◆ **What is expected**
Copy out each line of the data holding "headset".

◆ **Records to process**

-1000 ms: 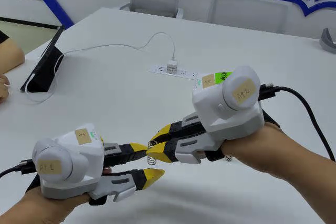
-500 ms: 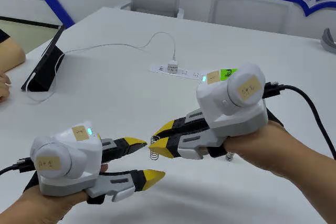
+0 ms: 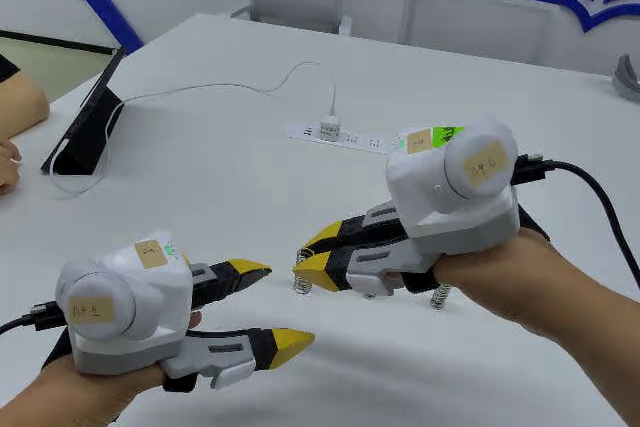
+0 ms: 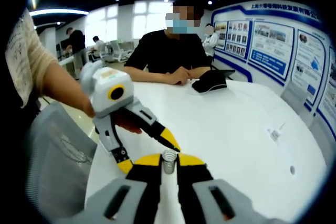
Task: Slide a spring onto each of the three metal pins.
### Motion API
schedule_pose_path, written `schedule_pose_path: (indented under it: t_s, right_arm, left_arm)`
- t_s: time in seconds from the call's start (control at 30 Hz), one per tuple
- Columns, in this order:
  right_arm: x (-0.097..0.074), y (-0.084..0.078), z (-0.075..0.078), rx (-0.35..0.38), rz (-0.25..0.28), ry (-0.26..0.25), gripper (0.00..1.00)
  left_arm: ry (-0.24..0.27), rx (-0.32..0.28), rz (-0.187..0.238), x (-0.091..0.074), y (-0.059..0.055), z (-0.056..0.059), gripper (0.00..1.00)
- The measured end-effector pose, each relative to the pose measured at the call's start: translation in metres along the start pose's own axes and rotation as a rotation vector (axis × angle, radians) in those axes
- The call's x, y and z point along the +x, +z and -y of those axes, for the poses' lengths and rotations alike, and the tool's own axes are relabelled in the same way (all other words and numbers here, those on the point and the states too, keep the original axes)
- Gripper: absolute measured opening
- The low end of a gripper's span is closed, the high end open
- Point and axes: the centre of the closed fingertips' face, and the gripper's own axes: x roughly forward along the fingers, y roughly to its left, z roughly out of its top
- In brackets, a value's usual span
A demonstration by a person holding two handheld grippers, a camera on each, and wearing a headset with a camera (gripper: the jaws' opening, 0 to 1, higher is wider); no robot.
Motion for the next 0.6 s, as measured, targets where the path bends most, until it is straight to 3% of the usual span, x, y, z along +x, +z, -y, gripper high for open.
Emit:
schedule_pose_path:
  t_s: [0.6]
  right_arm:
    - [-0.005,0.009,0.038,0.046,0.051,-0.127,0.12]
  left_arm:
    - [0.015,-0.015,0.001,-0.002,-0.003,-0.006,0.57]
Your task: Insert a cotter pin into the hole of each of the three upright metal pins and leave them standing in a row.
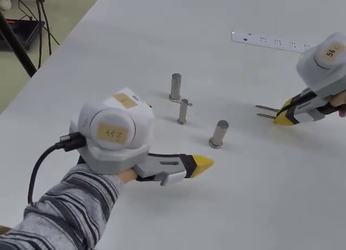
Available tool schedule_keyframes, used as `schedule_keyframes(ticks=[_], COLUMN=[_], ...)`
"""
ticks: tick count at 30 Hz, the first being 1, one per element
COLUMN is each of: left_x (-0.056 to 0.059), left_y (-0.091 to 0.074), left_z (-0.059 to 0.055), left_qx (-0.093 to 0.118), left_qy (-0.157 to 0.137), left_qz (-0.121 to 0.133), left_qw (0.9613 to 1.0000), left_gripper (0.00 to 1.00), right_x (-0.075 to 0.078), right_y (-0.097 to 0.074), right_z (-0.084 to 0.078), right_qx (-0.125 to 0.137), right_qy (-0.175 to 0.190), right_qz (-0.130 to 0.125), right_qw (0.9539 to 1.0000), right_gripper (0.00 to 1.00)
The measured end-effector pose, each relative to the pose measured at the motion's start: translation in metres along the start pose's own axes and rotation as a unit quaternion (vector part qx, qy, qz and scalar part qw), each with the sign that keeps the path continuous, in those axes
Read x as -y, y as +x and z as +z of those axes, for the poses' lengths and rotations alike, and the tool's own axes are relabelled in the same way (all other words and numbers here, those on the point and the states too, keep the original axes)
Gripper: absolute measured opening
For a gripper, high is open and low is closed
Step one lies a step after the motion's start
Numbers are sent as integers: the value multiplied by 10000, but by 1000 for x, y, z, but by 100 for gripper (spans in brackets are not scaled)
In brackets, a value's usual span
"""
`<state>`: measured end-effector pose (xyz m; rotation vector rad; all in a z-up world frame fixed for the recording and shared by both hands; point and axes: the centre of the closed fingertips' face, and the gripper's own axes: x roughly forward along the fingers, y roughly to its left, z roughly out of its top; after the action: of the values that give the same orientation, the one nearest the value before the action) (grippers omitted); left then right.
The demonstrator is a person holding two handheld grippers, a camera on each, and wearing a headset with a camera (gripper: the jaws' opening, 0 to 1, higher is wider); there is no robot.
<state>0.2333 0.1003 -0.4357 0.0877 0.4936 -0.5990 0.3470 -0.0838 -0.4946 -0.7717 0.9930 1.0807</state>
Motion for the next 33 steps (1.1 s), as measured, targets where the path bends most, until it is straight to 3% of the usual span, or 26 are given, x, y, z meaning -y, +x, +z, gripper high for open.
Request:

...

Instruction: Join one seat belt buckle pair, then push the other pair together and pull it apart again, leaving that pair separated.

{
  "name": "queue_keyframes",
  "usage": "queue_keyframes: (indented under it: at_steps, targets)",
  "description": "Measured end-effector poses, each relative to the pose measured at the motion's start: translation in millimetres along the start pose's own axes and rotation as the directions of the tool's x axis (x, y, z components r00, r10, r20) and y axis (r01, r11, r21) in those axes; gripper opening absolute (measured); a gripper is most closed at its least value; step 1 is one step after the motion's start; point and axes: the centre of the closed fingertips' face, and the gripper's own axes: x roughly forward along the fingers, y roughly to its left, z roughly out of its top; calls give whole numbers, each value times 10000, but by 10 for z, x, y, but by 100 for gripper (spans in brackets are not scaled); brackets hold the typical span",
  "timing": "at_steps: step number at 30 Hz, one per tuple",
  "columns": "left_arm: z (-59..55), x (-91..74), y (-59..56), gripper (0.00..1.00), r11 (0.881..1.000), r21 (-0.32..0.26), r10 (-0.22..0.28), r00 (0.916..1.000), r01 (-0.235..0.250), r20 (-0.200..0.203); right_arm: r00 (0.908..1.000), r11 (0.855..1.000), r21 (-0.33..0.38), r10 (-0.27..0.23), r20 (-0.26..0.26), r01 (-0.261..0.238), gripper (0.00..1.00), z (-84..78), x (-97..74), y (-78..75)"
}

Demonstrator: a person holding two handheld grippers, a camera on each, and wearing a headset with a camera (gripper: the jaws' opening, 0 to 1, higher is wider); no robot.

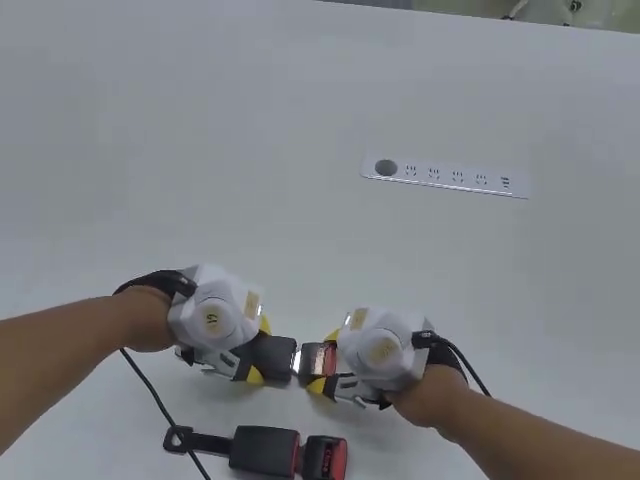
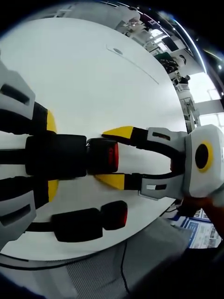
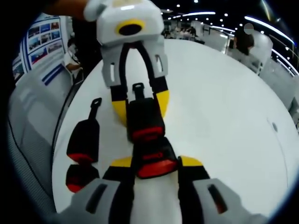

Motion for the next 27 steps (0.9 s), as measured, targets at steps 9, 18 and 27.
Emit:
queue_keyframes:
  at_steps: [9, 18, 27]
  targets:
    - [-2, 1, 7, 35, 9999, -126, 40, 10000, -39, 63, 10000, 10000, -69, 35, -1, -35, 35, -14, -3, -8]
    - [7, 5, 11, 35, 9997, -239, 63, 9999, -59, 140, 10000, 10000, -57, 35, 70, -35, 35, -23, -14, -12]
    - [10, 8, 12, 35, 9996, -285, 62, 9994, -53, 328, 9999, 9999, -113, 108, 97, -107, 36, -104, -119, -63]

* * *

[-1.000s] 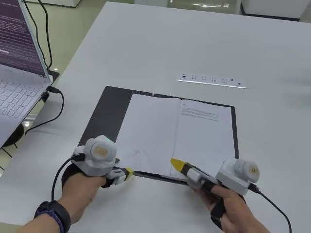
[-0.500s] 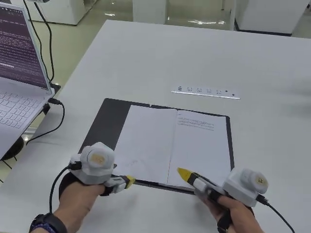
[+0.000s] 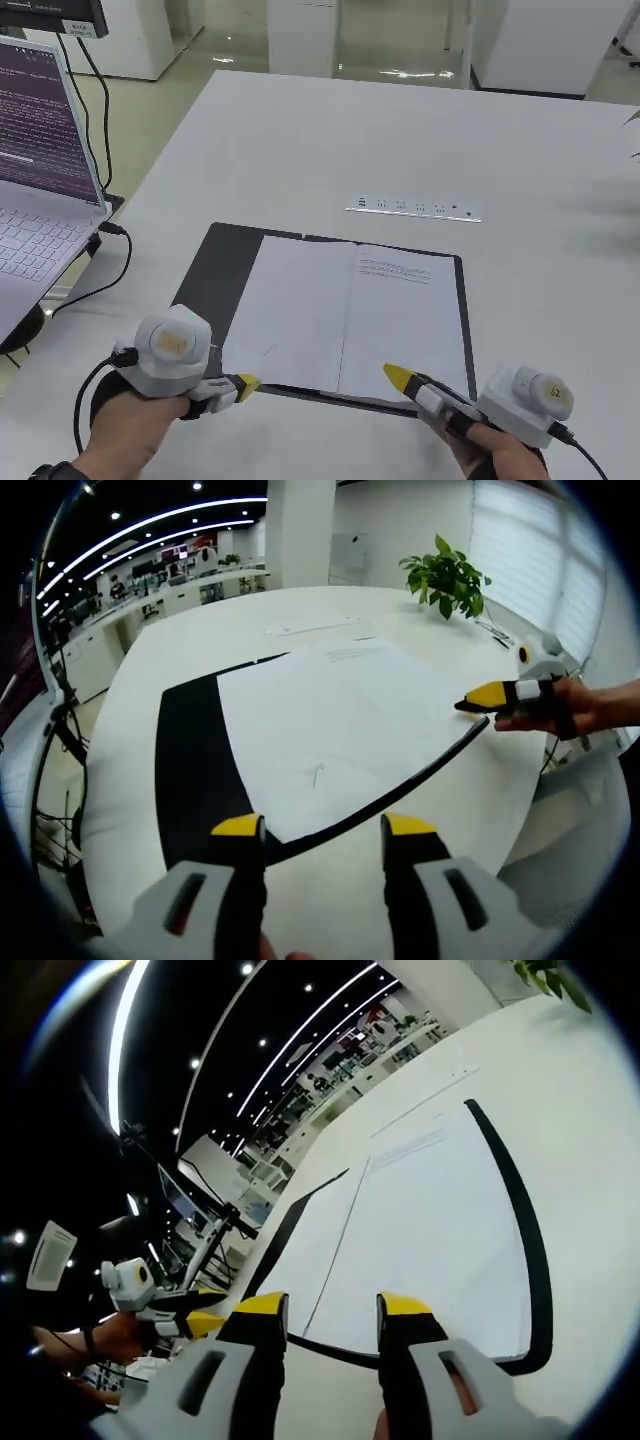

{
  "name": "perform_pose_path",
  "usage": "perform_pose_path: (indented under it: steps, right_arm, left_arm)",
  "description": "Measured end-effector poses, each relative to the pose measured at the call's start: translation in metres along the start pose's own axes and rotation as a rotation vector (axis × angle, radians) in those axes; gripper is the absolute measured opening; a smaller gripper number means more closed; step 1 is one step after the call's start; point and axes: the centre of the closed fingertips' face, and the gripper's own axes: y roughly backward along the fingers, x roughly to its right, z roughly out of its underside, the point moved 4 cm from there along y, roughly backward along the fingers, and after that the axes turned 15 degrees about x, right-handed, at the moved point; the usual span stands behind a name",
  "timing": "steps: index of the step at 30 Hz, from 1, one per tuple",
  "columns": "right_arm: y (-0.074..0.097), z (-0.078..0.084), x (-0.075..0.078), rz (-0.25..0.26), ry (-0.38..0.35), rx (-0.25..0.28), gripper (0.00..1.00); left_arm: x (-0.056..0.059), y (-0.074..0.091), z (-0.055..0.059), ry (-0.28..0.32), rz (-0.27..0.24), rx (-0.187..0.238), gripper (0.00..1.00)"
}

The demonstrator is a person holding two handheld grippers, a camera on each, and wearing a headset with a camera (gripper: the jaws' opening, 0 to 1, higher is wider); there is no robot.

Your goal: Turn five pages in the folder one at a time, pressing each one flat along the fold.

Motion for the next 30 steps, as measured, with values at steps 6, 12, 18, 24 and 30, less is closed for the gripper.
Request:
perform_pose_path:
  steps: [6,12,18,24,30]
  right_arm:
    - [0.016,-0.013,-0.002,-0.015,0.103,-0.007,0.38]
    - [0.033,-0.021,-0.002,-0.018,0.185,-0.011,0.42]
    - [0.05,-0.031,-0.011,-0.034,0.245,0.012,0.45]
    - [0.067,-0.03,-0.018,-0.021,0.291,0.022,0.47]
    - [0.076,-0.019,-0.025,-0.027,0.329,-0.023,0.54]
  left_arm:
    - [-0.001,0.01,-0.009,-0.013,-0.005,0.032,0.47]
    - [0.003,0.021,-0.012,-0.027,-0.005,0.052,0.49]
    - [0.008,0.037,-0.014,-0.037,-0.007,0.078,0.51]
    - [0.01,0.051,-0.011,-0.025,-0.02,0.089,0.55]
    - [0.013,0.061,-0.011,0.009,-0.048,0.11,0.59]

◆ **Response area**
A demonstration by a person holding two handheld grippers, a camera on each, and wearing a headset with a camera (gripper: the jaws' opening, 0 to 1, higher is wider); no robot.
The demonstrator is a person holding two handheld grippers, a camera on each, and wearing a headset with a camera (gripper: the jaws' opening, 0 to 1, higher is wider); there is no robot.
Demonstrator: a person holding two handheld grippers, a camera on each, and wearing a headset with a camera (gripper: the jaws' opening, 0 to 1, higher is wider); no robot.
The demonstrator is a person holding two handheld grippers, a camera on each, and wearing a headset with a camera (gripper: the jaws' opening, 0 to 1, higher is wider); there is no robot.

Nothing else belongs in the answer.